Posted by A Free Man on Sep 29 2008 | Boy Z, British Artists, Films, Florida, Music

The sunshine bores the daylights out of me.
Chasing shadows moonlight mystery.
Headed for the overload,
Splattered on the dirty road,
Kick me like you’ve kicked before,
I can’t even feel the pain no more…

My first memory of The Rolling Stones is one of profound dislike. I’m not saying that I was some sort of music snob child progeny, but the Stones songs that I heard on Top 40 radio and saw on MTV in the early 80’s just flat out sucked. Cap their sub-par 80’s work off with the absurd duet that Jagger did with Bowie in 1985 that MTV played the hell out of and I think my impression of the Stones as overrated and lacking in any real talent was a legitimate, if short-sighted, one. This was a band for graying, beer-bellied bikers with the tongue emblems on the leathers that periodically roared through my dank north Florida town on the way to Daytona, not for the discerning young Culture Club fan. (Yes, really. Regrettably.)

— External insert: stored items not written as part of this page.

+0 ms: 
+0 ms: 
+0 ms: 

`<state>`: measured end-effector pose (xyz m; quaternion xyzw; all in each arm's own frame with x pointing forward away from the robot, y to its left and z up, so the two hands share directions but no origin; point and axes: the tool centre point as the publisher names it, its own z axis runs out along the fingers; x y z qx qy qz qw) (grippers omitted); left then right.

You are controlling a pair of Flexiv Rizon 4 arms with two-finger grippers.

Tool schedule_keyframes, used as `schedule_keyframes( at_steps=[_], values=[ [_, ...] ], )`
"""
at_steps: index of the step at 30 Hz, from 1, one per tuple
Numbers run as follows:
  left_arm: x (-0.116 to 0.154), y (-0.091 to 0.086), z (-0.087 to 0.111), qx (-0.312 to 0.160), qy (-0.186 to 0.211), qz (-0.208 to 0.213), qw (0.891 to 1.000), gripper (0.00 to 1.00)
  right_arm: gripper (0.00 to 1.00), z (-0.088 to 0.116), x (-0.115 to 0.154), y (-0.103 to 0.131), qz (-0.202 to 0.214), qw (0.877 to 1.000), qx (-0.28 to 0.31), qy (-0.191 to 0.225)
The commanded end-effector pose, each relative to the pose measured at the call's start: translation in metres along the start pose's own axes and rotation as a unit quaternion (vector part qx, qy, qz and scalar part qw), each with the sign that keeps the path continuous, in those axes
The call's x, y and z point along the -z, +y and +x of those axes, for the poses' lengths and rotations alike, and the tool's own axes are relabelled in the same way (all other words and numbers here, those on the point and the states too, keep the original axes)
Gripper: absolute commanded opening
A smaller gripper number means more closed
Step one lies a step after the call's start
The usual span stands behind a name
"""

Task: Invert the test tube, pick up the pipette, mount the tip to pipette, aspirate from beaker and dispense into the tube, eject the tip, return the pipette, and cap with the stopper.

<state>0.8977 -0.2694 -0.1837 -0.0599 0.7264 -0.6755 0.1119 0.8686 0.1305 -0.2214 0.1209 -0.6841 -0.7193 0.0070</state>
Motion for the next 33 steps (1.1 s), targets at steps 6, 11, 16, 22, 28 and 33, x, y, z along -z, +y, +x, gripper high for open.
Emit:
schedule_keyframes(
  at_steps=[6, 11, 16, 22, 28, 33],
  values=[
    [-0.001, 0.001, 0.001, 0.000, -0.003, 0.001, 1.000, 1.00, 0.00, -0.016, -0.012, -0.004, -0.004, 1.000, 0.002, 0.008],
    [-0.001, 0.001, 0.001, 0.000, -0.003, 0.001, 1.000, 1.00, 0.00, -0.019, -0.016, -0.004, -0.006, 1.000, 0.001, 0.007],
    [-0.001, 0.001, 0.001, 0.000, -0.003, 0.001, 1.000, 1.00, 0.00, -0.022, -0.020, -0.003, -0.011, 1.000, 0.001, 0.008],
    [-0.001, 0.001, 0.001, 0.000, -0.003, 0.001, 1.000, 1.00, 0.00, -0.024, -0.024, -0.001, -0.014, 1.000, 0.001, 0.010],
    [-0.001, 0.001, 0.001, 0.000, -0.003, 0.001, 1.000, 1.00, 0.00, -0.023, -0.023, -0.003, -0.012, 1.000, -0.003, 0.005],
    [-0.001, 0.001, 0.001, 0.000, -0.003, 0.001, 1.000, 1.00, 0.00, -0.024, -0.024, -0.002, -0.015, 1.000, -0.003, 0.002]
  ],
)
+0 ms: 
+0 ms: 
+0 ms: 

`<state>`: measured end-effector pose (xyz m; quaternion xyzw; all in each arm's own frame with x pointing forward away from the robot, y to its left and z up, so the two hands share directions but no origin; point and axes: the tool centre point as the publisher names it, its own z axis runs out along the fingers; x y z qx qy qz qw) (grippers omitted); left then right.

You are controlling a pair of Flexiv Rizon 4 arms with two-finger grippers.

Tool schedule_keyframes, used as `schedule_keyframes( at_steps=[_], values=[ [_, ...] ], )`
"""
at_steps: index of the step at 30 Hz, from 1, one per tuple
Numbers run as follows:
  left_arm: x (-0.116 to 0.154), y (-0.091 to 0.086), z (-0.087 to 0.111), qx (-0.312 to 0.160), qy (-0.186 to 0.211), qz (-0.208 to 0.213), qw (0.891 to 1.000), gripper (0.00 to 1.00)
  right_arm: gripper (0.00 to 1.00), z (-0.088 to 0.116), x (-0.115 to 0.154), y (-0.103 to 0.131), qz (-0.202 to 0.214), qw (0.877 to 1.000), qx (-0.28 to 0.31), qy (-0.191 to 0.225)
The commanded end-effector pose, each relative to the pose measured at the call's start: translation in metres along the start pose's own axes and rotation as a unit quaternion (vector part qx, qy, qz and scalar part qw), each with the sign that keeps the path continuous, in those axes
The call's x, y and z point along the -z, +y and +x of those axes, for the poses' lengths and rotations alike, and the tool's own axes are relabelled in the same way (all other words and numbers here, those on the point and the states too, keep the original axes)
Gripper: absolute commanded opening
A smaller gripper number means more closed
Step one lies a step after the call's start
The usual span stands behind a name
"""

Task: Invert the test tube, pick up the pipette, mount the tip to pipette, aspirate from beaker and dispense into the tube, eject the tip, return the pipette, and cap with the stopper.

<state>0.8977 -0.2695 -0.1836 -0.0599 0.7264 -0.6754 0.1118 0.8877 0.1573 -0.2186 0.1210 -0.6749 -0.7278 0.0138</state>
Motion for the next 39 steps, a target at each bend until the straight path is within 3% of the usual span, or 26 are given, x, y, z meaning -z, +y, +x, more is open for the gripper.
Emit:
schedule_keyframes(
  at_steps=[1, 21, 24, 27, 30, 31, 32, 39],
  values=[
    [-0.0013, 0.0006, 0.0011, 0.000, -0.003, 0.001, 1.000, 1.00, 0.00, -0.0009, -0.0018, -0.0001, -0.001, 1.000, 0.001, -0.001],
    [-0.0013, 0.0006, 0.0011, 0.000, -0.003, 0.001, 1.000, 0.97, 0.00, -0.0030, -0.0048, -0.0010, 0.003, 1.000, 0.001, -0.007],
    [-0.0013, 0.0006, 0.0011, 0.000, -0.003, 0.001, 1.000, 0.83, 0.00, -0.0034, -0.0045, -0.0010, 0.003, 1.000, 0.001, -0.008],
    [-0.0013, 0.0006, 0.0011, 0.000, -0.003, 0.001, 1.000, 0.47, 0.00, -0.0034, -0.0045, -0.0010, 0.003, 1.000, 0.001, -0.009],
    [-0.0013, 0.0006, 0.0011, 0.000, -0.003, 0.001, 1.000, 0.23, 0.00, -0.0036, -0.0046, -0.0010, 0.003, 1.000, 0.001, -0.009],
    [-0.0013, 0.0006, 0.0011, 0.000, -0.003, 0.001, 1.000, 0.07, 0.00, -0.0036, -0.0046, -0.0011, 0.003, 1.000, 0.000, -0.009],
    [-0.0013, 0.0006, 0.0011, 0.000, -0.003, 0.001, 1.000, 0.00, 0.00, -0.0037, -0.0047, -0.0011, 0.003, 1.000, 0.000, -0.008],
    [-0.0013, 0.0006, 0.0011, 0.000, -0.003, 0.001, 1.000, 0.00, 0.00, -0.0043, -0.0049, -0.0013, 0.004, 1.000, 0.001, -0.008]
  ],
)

The source for this distaste was that I had very little exposure to the Stones’ earlier work. The only “oldies” that I listened to was the old records and 8 tracks that my Dad had and he preferred McCartney and Lennon to Jagger and Richards. Certainly I would have heard “Satisfaction” and “Gimme Shelter” on the radio, but they never resonated with me growing up - they just didn’t apply to my small town childhood.  And then you see Mick Jagger “dancing” in the streets in a bright mauve silk shirt on MTV and it’s pretty easy to dismiss The Stones as irrelevant.

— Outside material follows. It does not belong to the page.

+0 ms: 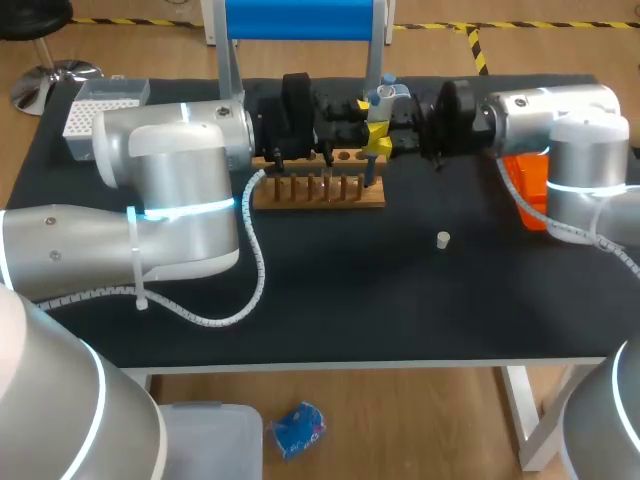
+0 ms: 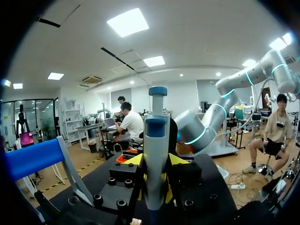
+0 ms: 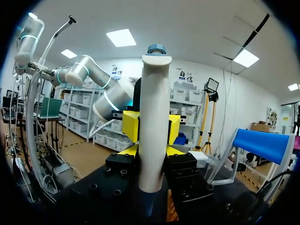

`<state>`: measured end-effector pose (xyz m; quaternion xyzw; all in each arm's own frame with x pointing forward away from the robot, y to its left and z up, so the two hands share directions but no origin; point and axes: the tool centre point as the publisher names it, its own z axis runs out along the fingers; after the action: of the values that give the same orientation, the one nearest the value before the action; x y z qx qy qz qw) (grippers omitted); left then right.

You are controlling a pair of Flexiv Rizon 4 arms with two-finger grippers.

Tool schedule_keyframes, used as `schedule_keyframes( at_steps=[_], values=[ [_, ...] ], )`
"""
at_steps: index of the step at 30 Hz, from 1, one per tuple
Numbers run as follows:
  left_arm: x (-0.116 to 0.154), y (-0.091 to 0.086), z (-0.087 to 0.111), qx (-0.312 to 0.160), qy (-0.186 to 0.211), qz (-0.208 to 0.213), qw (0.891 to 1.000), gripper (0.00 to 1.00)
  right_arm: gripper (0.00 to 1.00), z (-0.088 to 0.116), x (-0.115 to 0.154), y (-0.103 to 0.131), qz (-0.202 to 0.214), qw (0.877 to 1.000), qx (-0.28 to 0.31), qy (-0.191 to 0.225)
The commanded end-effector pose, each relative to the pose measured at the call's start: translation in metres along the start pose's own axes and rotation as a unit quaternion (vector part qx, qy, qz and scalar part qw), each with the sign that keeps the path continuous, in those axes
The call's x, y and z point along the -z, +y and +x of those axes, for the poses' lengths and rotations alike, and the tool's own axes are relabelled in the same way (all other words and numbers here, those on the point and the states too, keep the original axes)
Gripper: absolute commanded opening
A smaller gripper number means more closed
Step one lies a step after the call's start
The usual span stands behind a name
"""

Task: Invert the test tube, pick up the pipette, mount the tip to pipette, aspirate from beaker and dispense into the tube, eject the tip, return the pipette, and cap with the stopper.

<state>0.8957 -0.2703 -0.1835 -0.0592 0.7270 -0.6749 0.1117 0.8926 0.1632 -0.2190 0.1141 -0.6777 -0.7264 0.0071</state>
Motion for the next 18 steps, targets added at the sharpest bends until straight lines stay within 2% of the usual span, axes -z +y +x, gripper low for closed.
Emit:
schedule_keyframes(
  at_steps=[1, 3, 4, 5, 14, 18],
  values=[
    [-0.001, 0.001, -0.001, 0.000, -0.004, 0.001, 1.000, 0.00, 0.00, 0.001, 0.000, 0.000, 0.001, 1.000, 0.001, 0.002],
    [-0.001, 0.001, -0.001, 0.000, -0.004, 0.001, 1.000, 0.00, 0.01, 0.001, 0.000, 0.001, 0.005, 1.000, 0.002, 0.003],
    [-0.001, 0.001, -0.001, 0.000, -0.004, 0.001, 1.000, 0.00, 0.47, 0.002, 0.000, 0.001, 0.006, 1.000, 0.002, 0.003],
    [-0.001, 0.001, -0.001, 0.000, -0.004, 0.001, 1.000, 0.00, 1.00, 0.002, 0.000, 0.002, 0.008, 1.000, 0.002, 0.002],
    [-0.001, 0.001, -0.001, 0.000, -0.004, 0.001, 1.000, 0.00, 1.00, 0.004, 0.004, 0.004, 0.012, 1.000, 0.001, -0.003],
    [-0.001, 0.001, -0.001, 0.000, -0.004, 0.001, 1.000, 0.00, 1.00, 0.009, 0.015, 0.006, 0.026, 1.000, -0.001, -0.009]
  ],
)
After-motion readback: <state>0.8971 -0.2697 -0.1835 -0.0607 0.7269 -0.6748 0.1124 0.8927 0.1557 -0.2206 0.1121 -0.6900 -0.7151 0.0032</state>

My opinion about The Stones started to change the first time that I saw Lawrence Kasden’s “The Big Chill”, or more precisely, listened to the soundtrack for that film. “You Can’t Always Get What You Want” is used so effectively in the funeral scene of that film (yes, that’s the kind of teenager I was) that I was inspired to go and check out more of The Stones’ earlier work. I bought the double cassette “Hot Rocks” and never thought of The Rolling Stones in the same way again. I can still remember the feeling that “Satisfaction” inspired the first time I really heard it in my late teens. That raw frustration, rebellion, absolute disdain for “that man”. The Stones were punk before punk was even an idea in Joey Ramone’s teenage mind. That rock and roll swagger of Honky Tonky Women” and “Street Fighting Man” that seemed cliched to me in the early 80s got me through the bulk of my 20s. From that greatest hits collection, I dug into Jagger ad Richards’ back catalog and some of the the obsessive, darker, introspective stuff from those late 60s and early 70s records hit home for me in my early 30’s.

‘Cause all you women is low down gamblers,
Cheatin’ like I don’t know how,
But baby, baby, there’s fever in the funk house now.
This low down bitchin’ got my poor feet a itchin’,
You know you know the duece is still wild.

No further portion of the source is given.